* Activity *
Look through the records below for the line with "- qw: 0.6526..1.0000". Return that line and each one after it up to and including the line with "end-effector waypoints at", exactly.

(Records from a data collection)
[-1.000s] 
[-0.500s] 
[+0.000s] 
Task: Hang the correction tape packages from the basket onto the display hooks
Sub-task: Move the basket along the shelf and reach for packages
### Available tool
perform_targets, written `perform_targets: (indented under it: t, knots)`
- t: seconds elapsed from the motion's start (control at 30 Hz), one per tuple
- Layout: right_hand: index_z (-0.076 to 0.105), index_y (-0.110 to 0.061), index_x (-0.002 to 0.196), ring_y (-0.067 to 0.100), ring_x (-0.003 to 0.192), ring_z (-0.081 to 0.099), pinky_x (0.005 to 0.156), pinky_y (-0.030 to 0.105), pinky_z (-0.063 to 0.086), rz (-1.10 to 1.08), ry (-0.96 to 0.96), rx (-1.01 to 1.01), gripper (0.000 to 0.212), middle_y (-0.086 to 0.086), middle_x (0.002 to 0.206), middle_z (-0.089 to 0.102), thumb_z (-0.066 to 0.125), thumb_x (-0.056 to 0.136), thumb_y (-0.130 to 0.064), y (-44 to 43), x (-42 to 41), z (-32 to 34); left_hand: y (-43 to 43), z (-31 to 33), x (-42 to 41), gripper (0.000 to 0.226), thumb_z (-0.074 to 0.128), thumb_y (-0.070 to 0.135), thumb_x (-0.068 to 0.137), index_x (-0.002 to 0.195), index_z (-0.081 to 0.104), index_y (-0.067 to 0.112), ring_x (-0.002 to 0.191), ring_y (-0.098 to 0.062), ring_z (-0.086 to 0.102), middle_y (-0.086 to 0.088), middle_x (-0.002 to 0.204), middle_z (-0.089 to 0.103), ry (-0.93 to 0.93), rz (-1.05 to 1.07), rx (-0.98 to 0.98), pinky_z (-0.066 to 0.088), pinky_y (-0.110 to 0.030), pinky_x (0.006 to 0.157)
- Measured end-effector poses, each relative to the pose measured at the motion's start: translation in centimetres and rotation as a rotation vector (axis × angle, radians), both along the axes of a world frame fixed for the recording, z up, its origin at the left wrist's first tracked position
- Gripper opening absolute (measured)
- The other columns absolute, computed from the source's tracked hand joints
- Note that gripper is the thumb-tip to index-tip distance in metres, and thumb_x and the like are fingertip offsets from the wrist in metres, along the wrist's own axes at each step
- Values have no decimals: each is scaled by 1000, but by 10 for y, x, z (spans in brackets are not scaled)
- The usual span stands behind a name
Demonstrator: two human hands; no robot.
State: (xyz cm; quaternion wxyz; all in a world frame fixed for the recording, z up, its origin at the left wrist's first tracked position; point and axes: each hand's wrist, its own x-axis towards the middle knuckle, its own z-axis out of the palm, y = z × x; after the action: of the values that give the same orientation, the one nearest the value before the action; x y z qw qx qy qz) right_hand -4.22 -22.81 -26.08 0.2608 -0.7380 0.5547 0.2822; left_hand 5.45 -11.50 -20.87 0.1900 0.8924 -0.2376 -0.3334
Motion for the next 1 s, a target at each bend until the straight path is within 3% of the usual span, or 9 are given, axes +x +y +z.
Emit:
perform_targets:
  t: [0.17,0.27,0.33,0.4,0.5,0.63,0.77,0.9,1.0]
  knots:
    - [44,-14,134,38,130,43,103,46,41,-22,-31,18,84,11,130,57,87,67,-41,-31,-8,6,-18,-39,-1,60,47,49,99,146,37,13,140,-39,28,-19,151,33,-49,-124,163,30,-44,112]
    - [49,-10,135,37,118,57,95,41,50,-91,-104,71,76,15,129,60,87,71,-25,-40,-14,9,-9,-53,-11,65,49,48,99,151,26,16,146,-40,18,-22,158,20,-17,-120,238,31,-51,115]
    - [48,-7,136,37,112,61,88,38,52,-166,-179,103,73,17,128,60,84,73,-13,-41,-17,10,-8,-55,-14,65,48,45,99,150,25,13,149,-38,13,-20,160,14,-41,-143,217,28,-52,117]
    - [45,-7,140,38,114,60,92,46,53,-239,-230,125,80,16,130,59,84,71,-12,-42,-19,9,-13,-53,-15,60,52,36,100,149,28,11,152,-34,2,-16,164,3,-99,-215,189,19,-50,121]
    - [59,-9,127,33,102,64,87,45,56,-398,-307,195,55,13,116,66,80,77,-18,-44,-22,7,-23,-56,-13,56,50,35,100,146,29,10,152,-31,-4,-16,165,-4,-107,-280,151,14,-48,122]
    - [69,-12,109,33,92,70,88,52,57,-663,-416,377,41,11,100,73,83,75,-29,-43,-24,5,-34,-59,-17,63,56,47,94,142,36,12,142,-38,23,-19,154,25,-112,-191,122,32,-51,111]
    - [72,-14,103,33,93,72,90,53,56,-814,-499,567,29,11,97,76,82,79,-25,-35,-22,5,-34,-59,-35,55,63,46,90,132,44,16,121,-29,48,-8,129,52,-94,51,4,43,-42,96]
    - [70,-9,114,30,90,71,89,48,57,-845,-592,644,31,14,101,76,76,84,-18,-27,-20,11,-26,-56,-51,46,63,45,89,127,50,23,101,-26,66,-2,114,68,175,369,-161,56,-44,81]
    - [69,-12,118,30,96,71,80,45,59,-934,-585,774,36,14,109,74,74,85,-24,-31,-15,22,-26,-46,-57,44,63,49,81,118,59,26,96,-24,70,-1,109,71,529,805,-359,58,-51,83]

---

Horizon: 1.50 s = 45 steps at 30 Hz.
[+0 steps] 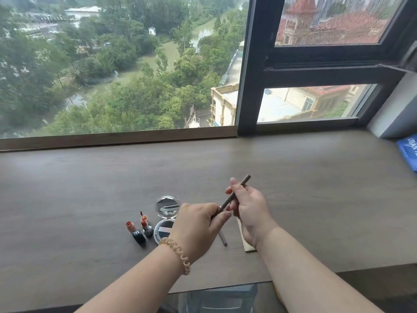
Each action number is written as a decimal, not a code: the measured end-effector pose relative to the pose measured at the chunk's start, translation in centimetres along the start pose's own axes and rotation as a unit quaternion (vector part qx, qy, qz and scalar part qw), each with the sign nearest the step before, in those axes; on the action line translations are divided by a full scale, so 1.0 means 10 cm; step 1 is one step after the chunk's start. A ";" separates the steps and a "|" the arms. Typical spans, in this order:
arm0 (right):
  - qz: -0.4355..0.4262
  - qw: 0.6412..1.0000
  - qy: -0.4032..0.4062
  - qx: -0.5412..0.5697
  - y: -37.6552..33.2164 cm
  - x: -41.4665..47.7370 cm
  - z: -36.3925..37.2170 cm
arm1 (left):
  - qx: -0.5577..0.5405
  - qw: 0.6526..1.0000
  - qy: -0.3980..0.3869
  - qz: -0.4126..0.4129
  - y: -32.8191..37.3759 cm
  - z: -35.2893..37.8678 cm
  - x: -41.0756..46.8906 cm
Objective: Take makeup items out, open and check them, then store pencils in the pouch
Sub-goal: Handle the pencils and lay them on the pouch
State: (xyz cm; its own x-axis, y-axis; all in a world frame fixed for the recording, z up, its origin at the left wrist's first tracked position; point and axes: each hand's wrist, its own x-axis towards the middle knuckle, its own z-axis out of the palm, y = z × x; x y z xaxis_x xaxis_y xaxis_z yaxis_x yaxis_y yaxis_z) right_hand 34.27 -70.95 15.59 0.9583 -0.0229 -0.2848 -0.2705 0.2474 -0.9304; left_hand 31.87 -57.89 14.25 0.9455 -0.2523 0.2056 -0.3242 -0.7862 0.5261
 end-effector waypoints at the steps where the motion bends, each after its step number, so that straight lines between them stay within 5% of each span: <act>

* Answer to this problem *
  - qw: 0.6526..1.0000
  - qy: -0.3980..0.3869
  - qz: -0.4126..0.4129
  - y: -32.8191..37.3759 cm
  - z: -35.2893..37.8678 cm
  - x: -41.0756..46.8906 cm
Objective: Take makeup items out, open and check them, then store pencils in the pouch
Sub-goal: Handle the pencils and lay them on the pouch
State: (xyz cm; its own x-axis, y-axis; all in a world frame fixed for the recording, z up, its origin at the left wrist's first tracked position; point and axes: each hand's wrist, its own x-axis towards the middle knuckle, its own z-axis out of the palm, y = z × x; x y z xaxis_x xaxis_y xaxis_z yaxis_x yaxis_y yaxis_z) right_hand 34.27 -70.95 15.59 0.9583 -0.0229 -0.2848 -0.2705 0.2474 -0.9304; left_hand 31.87 -57.89 14.25 0.9455 -0.2523 0.2056 -0.3242 -0.7862 0.5261
 end-effector waypoints at the steps where the motion bends, each after its step number, so that straight lines between them stay within 5% of each span: <act>

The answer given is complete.